▶ _Goal of the exercise_
Reproduce the records below exactly; the images should not appear.

▶ _Task inputs_
====
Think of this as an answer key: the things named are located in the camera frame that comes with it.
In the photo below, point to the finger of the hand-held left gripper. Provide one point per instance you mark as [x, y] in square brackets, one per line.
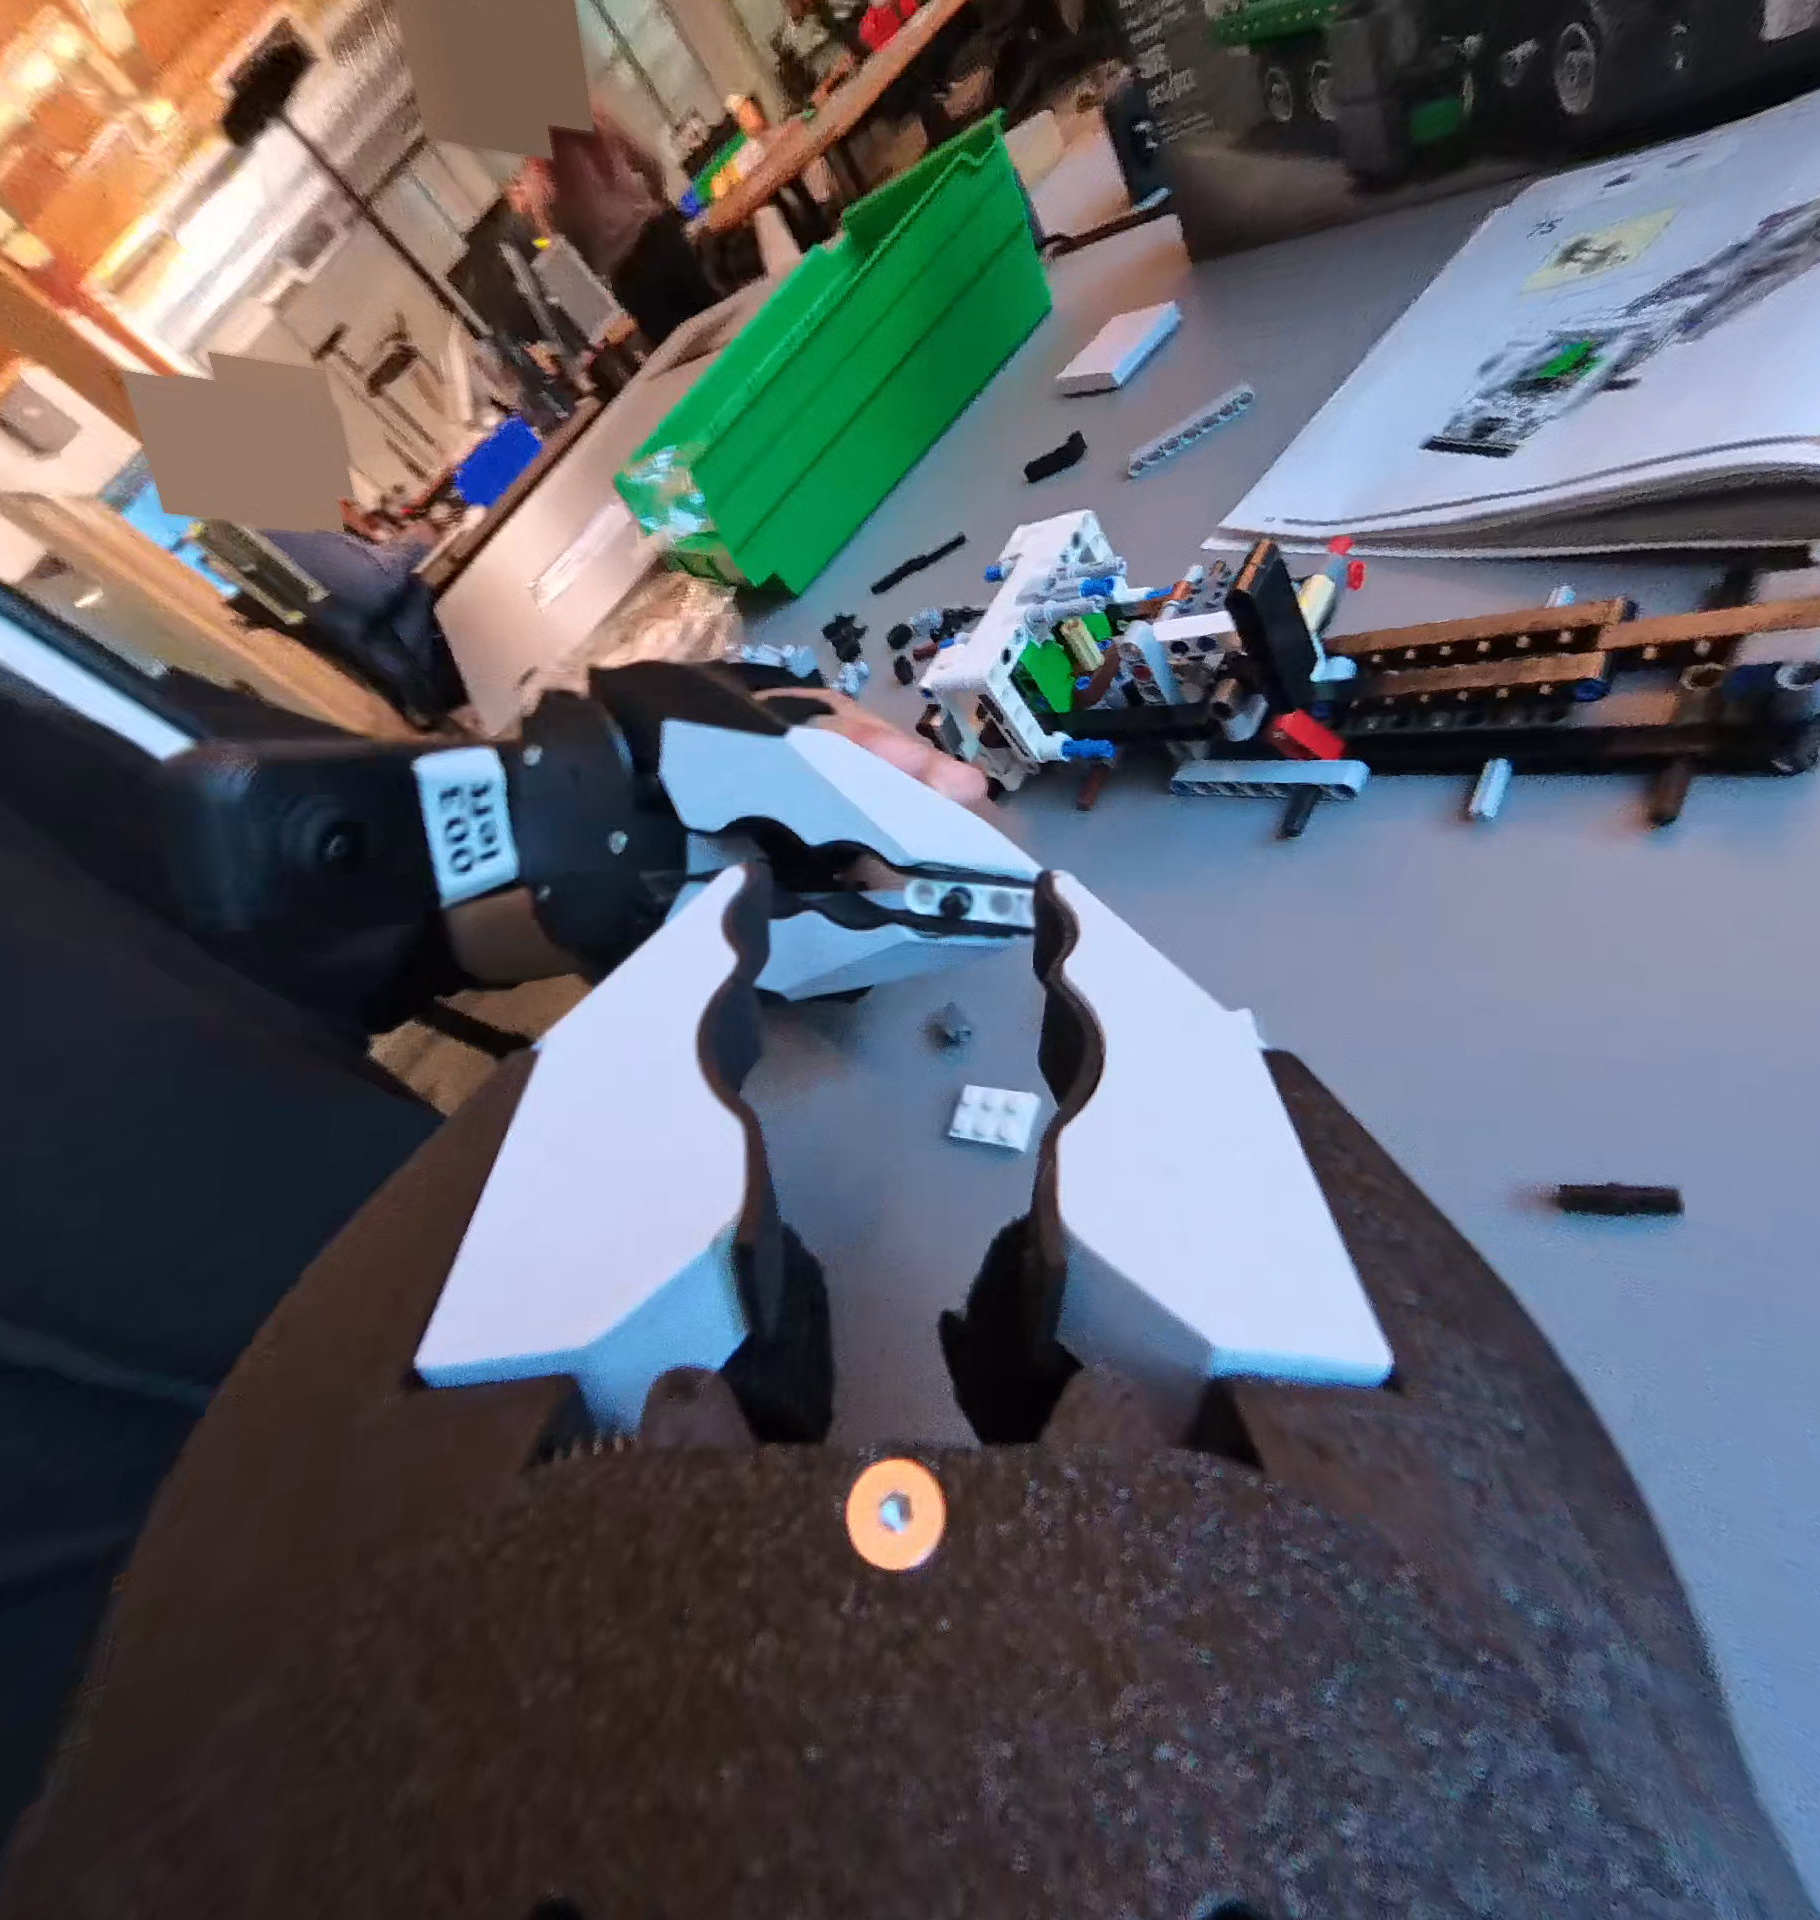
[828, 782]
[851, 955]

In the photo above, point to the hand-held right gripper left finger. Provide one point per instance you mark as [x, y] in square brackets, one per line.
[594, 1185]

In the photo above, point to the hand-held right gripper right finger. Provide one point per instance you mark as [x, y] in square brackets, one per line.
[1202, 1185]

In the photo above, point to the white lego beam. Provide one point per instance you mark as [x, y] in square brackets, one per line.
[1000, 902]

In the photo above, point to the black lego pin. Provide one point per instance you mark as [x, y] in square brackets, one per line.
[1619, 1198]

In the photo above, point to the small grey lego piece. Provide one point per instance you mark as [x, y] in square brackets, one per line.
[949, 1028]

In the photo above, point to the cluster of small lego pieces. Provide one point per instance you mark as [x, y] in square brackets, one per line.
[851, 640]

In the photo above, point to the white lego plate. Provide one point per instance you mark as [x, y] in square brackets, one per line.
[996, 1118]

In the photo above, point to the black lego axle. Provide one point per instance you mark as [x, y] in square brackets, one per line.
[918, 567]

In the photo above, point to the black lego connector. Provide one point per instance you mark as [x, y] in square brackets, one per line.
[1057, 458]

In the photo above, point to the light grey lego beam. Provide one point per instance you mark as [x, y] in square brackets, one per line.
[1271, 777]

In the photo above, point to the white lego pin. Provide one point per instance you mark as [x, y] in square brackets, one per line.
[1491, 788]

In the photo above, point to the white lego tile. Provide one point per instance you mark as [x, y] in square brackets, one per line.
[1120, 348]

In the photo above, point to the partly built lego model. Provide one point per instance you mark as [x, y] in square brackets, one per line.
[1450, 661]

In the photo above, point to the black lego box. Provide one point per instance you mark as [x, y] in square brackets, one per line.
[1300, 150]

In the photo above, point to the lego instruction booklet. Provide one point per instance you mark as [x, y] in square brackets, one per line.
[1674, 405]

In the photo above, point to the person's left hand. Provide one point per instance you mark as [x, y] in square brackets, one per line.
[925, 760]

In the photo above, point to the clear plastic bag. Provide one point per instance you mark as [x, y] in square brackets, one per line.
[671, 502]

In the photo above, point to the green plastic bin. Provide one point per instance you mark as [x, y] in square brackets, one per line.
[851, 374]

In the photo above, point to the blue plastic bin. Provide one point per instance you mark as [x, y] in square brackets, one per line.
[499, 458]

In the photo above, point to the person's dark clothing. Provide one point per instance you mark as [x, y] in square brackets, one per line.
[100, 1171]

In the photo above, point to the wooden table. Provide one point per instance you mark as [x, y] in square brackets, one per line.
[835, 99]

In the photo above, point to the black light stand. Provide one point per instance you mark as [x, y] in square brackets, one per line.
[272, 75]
====
▶ _Answer to the exercise_
Think of this as an answer key: the things named are located in the camera frame that comes with it.
In the photo below, point to the finger of the hand-held left gripper. Provide one point per instance you mark as [x, y] in square brackets, one per line.
[828, 782]
[851, 955]

In the photo above, point to the hand-held right gripper left finger. Provide one point per instance you mark as [x, y] in square brackets, one per line.
[594, 1185]

In the photo above, point to the hand-held right gripper right finger. Provide one point per instance you mark as [x, y] in square brackets, one per line.
[1202, 1185]

In the photo above, point to the white lego beam. Provide one point per instance you mark as [x, y] in square brackets, one per line.
[1000, 902]

In the photo above, point to the black lego pin. Provide one point per instance you mark as [x, y] in square brackets, one per line.
[1619, 1198]

In the photo above, point to the small grey lego piece. Provide one point per instance you mark as [x, y] in square brackets, one per line.
[949, 1028]

In the photo above, point to the cluster of small lego pieces. Provide one point per instance you mark as [x, y] in square brackets, one per line.
[851, 640]

In the photo above, point to the white lego plate. Provide one point per instance you mark as [x, y] in square brackets, one per line.
[996, 1118]

In the photo above, point to the black lego axle. Provide one point per instance you mark as [x, y] in square brackets, one per line.
[918, 567]

In the photo above, point to the black lego connector. Provide one point per instance you mark as [x, y] in square brackets, one per line.
[1057, 458]

In the photo above, point to the light grey lego beam. Provide one point per instance you mark as [x, y] in square brackets, one per line.
[1271, 777]

In the photo above, point to the white lego pin. Provide one point per instance you mark as [x, y] in square brackets, one per line.
[1491, 788]

In the photo above, point to the white lego tile. Provide one point per instance you mark as [x, y] in square brackets, one per line.
[1120, 348]

In the photo above, point to the partly built lego model. Provide one point per instance you mark as [x, y] in square brackets, one per line.
[1450, 661]

In the photo above, point to the black lego box. Provide one point per instance you mark as [x, y] in square brackets, one per line.
[1300, 150]

In the photo above, point to the lego instruction booklet. Provide one point per instance you mark as [x, y] in square brackets, one per line.
[1674, 405]

In the photo above, point to the person's left hand. Provide one point per instance you mark as [x, y] in square brackets, one per line.
[925, 760]

In the photo above, point to the clear plastic bag. Provide one point per instance you mark as [x, y] in square brackets, one per line.
[671, 502]

In the photo above, point to the green plastic bin. Provide one point per instance you mark as [x, y] in square brackets, one per line.
[851, 374]

In the photo above, point to the blue plastic bin. Provide one point per instance you mark as [x, y] in square brackets, one per line.
[499, 458]

In the photo above, point to the person's dark clothing. Provide one point per instance you mark as [x, y] in square brackets, one per line.
[100, 1171]

In the photo above, point to the wooden table. Provide one point per instance you mark as [x, y] in square brackets, one per line.
[835, 99]

In the photo above, point to the black light stand. Provide one point per instance you mark as [x, y] in square brackets, one per line.
[272, 75]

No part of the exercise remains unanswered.